What this task involves
Take each line below that has "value" and copy it.

•••••

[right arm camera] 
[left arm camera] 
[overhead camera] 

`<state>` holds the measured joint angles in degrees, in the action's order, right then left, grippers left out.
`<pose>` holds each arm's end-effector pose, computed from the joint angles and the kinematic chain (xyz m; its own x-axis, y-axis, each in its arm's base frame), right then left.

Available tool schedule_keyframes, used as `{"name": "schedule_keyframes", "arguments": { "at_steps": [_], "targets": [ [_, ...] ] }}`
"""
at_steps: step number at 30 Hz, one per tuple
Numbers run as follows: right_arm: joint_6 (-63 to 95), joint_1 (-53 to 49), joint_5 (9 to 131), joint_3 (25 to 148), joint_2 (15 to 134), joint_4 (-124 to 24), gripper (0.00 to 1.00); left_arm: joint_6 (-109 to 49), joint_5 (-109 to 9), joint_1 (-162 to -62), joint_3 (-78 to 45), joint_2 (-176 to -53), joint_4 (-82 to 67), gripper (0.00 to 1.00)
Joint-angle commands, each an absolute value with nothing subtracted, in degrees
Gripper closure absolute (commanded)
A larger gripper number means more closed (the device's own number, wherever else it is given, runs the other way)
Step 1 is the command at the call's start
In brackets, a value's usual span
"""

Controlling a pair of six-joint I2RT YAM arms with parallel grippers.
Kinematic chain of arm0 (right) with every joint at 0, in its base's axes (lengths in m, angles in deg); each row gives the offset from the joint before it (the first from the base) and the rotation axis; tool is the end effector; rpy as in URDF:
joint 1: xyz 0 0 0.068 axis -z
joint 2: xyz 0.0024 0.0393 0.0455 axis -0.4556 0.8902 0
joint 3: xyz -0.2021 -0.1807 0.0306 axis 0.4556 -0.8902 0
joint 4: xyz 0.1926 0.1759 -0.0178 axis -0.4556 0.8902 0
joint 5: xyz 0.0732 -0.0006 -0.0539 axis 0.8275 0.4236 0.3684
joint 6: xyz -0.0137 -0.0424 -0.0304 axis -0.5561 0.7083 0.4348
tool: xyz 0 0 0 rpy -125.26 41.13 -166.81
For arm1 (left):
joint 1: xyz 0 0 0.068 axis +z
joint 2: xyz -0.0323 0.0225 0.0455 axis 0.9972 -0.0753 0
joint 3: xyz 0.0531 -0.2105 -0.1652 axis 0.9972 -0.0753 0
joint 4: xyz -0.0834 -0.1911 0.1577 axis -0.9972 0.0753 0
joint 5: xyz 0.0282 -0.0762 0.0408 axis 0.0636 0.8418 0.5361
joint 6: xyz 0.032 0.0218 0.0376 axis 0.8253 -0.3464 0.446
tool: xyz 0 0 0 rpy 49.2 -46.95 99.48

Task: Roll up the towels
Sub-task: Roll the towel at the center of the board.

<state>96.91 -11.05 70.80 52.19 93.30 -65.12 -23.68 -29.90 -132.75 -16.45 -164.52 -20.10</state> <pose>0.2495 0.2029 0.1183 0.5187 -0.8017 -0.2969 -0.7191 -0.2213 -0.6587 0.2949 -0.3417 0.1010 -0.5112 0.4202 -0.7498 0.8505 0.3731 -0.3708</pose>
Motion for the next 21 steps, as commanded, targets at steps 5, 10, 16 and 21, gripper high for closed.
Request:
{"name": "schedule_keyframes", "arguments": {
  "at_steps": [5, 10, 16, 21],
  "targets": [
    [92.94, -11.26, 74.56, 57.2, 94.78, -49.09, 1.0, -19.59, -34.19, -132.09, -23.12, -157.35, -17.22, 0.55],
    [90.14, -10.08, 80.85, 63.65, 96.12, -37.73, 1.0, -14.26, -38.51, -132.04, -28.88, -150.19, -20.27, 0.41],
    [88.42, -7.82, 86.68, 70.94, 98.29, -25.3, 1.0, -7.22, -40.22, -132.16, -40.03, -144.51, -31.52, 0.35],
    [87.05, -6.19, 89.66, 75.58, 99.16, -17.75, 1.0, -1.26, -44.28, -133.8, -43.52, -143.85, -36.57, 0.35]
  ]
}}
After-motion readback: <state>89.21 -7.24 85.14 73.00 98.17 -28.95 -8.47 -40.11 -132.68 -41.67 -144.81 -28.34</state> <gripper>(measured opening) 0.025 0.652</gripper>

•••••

Response
Joint-angle commands, each an absolute value with nothing subtracted, in degrees
In brackets, a value's usual span

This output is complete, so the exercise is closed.